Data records
########

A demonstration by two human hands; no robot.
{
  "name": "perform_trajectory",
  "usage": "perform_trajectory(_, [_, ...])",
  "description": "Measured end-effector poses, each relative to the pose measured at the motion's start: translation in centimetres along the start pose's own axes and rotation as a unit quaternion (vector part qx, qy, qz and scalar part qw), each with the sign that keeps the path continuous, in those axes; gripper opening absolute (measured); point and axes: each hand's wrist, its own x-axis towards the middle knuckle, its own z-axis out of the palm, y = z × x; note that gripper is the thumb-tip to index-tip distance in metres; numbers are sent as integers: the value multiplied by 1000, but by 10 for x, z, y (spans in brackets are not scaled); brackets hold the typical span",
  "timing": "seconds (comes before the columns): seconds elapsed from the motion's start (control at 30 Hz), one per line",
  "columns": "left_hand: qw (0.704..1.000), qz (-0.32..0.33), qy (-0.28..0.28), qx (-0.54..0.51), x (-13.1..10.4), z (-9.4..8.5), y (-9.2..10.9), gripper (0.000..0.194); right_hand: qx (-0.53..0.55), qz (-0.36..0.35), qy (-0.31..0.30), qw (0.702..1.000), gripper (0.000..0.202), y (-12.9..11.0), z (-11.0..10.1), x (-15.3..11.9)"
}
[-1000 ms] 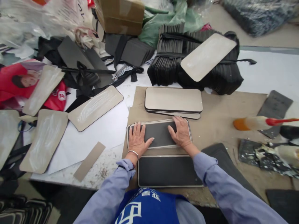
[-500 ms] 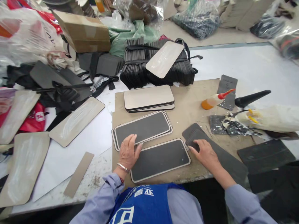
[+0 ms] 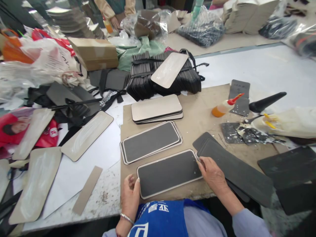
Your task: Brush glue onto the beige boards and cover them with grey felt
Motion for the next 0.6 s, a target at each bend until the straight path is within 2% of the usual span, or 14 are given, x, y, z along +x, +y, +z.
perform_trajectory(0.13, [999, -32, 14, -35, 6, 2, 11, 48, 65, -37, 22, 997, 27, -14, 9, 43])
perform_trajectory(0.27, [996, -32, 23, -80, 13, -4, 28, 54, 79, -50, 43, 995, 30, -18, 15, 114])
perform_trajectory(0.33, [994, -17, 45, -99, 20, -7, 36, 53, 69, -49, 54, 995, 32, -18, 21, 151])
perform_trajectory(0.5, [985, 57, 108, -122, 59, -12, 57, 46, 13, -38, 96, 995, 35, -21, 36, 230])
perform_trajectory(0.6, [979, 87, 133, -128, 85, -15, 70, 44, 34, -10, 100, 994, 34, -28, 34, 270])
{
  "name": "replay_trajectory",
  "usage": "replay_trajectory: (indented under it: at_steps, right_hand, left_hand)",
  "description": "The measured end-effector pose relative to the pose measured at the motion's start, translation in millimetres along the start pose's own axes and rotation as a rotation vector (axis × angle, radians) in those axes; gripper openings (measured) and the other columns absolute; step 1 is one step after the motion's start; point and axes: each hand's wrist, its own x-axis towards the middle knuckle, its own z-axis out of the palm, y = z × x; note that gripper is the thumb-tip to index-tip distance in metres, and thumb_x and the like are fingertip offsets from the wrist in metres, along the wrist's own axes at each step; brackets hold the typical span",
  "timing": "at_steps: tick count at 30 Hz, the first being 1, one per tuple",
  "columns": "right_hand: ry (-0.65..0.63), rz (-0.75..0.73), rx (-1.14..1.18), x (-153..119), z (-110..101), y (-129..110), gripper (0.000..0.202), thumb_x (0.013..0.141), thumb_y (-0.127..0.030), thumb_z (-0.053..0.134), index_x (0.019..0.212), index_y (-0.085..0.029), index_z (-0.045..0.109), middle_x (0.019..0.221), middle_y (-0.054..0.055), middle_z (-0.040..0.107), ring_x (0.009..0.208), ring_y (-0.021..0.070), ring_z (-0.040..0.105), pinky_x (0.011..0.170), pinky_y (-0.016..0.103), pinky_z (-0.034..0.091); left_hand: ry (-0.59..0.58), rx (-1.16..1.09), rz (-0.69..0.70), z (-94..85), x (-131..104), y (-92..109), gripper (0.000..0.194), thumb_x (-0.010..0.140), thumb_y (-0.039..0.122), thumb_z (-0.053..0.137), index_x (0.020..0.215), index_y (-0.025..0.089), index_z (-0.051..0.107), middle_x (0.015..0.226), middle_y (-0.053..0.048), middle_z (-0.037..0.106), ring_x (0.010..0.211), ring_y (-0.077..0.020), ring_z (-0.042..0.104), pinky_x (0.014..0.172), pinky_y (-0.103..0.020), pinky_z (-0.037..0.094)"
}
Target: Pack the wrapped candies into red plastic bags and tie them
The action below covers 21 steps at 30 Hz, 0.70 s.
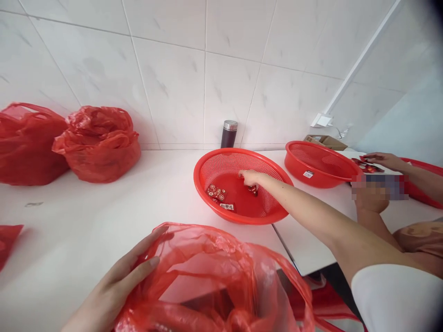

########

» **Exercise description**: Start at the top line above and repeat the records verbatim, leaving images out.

» **Answer to this exercise**:
A demonstration by two human hands; no robot.
{
  "name": "perform_trajectory",
  "usage": "perform_trajectory(_, [_, ...])",
  "description": "Measured end-effector poses, each relative to the pose measured at the motion's start: translation in centimetres along the start pose's own axes and rotation as a unit quaternion (vector part qx, qy, qz and scalar part qw), each with the sign that keeps the path continuous, in those axes; gripper opening absolute (measured); point and axes: each hand's wrist, its own x-axis towards the middle knuckle, its own z-axis out of the palm, y = z × x; note that gripper is the thumb-tip to index-tip distance in metres; numbers are sent as integers: the value multiplied by 1000, but by 10 for x, z, y (spans in brackets are not scaled); brackets hold the typical span",
  "timing": "seconds (comes before the columns): seconds elapsed from the motion's start (control at 30 Hz), one per line",
  "columns": "left_hand: qw (0.704..1.000), qz (-0.32..0.33), qy (-0.28..0.28), qx (-0.54..0.51), x (-13.1..10.4), z (-9.4..8.5), y (-9.2..10.9), gripper (0.000..0.194); right_hand: qx (-0.53..0.55), qz (-0.36..0.35), qy (-0.31..0.30), qw (0.702..1.000), gripper (0.000..0.202), y (-12.9..11.0), z (-11.0..10.1), x (-15.3..11.9)"
}
[-1000 ms] 
[-500 ms] 
[+0 ms] 
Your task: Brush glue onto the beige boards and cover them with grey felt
Motion for the next 0.6 s, a target at each bend until the straight path is within 2% of the usual span, or 14 are given, x, y, z along +x, +y, +z.
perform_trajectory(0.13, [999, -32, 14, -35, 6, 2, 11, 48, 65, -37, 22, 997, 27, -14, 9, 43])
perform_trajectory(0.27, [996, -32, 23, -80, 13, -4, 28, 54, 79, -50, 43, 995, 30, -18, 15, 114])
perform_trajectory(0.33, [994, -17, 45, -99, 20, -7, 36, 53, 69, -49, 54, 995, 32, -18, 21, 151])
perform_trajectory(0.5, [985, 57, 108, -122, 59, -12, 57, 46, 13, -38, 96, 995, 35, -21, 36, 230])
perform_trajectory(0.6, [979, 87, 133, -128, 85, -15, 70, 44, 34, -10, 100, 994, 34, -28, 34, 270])
{
  "name": "replay_trajectory",
  "usage": "replay_trajectory: (indented under it: at_steps, right_hand, left_hand)",
  "description": "The measured end-effector pose relative to the pose measured at the motion's start, translation in millimetres along the start pose's own axes and rotation as a rotation vector (axis × angle, radians) in those axes; gripper openings (measured) and the other columns absolute; step 1 is one step after the motion's start; point and axes: each hand's wrist, its own x-axis towards the middle knuckle, its own z-axis out of the palm, y = z × x; note that gripper is the thumb-tip to index-tip distance in metres, and thumb_x and the like are fingertip offsets from the wrist in metres, along the wrist's own axes at each step; brackets hold the typical span",
  "timing": "at_steps: tick count at 30 Hz, the first being 1, one per tuple",
  "columns": "right_hand: ry (-0.65..0.63), rz (-0.75..0.73), rx (-1.14..1.18), x (-153..119), z (-110..101), y (-129..110), gripper (0.000..0.202), thumb_x (0.013..0.141), thumb_y (-0.127..0.030), thumb_z (-0.053..0.134), index_x (0.019..0.212), index_y (-0.085..0.029), index_z (-0.045..0.109), middle_x (0.019..0.221), middle_y (-0.054..0.055), middle_z (-0.040..0.107), ring_x (0.009..0.208), ring_y (-0.021..0.070), ring_z (-0.040..0.105), pinky_x (0.011..0.170), pinky_y (-0.016..0.103), pinky_z (-0.034..0.091); left_hand: ry (-0.59..0.58), rx (-1.16..1.09), rz (-0.69..0.70), z (-94..85), x (-131..104), y (-92..109), gripper (0.000..0.194), thumb_x (-0.010..0.140), thumb_y (-0.039..0.122), thumb_z (-0.053..0.137), index_x (0.020..0.215), index_y (-0.025..0.089), index_z (-0.051..0.107), middle_x (0.015..0.226), middle_y (-0.053..0.048), middle_z (-0.037..0.106), ring_x (0.010..0.211), ring_y (-0.077..0.020), ring_z (-0.042..0.104), pinky_x (0.014..0.172), pinky_y (-0.103..0.020), pinky_z (-0.037..0.094)"
}
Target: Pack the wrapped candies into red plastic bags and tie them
The action below covers 21 steps at 30 Hz, 0.70 s.

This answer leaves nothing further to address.